For The Guardian, critic Arifa Akbar said: "Simon Schama's story was as much an investigation into identity as it was the beginning of a difficult history".

Writing in The Observer, Andrew Anthony called it "an astonishing achievement, a TV landmark".

===United States===
David Hinckley, reviewing for the New York Daily News, said: "Schama doesn’t downplay the persecution and martyrdom of Jews throughout history. Neither does he let this interfere with his clear mission of portraying Jewish history as a tale of triumph and celebration".

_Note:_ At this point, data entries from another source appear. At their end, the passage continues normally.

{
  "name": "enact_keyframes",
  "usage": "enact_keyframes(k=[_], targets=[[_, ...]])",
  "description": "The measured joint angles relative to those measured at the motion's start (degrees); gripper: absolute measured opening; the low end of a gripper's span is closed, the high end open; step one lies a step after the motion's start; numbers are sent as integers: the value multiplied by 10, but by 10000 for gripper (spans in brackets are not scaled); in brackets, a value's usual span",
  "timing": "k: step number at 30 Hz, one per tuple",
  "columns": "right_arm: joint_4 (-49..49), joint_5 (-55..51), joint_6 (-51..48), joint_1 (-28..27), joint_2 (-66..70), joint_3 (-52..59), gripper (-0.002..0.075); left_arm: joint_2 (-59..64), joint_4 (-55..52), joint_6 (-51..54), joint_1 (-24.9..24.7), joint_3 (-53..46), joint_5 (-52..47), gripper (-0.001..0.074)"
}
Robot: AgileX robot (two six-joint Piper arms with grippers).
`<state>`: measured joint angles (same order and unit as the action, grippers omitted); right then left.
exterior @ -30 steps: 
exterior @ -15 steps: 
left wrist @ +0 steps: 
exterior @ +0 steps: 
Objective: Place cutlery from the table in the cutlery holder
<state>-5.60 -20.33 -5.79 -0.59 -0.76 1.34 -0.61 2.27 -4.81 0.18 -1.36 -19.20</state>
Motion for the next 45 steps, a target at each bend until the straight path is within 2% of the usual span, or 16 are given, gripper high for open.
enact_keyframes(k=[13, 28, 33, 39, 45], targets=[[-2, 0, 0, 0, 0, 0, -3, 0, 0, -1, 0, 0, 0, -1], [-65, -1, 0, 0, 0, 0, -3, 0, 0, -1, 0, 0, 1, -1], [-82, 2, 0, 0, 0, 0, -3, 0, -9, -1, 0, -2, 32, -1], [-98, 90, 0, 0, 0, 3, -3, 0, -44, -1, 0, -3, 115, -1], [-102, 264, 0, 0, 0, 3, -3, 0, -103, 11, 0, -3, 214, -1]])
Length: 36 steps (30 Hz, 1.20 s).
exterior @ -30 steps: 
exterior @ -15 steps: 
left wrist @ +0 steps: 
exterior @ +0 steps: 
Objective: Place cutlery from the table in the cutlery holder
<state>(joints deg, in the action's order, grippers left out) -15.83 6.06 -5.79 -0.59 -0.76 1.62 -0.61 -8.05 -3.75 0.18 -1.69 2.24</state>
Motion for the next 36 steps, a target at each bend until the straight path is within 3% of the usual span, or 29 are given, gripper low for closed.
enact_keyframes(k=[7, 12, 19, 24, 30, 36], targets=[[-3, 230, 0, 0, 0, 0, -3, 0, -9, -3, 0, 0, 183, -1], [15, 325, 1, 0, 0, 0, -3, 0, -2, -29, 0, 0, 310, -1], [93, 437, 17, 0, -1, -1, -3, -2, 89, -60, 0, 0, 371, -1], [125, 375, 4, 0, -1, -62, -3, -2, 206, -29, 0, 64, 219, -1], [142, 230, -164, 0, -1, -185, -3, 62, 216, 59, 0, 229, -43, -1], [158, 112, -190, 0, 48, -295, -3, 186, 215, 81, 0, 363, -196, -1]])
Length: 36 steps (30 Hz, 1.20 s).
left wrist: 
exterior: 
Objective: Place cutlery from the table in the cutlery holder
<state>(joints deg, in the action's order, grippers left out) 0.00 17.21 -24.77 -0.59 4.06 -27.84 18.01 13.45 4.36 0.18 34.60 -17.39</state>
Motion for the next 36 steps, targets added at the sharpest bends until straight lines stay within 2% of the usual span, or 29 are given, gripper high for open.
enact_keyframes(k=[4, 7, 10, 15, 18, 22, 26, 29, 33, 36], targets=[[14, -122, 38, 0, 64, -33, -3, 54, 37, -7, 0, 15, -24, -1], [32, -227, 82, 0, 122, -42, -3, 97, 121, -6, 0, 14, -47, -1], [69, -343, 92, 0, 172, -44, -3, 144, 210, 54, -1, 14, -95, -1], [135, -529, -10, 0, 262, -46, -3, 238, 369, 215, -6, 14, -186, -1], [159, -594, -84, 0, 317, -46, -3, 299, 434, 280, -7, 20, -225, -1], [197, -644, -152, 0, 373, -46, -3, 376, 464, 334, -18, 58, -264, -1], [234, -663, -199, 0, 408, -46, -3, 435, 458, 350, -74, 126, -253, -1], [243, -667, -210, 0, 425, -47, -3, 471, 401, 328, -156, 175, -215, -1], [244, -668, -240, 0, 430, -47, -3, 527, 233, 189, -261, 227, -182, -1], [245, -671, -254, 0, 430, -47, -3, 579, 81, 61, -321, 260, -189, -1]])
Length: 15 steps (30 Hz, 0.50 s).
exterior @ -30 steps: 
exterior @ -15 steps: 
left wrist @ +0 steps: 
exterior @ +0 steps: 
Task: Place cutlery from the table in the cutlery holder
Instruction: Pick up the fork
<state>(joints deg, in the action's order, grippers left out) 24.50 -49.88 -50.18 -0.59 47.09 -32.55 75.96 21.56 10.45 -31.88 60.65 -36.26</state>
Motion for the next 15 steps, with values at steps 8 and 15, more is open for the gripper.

Robert Lloyd, TV critic for the Los Angeles Times, said that Schama "has produced a series that is at once informative, entertaining, thought-provoking, heart-wrenching and, in its final episode, in which he confronts the paradoxes of modern Israel, more than a little maddening. Like the religion and the culture that surrounds it, each of which loves an argument, it is inconclusive and open to discussion".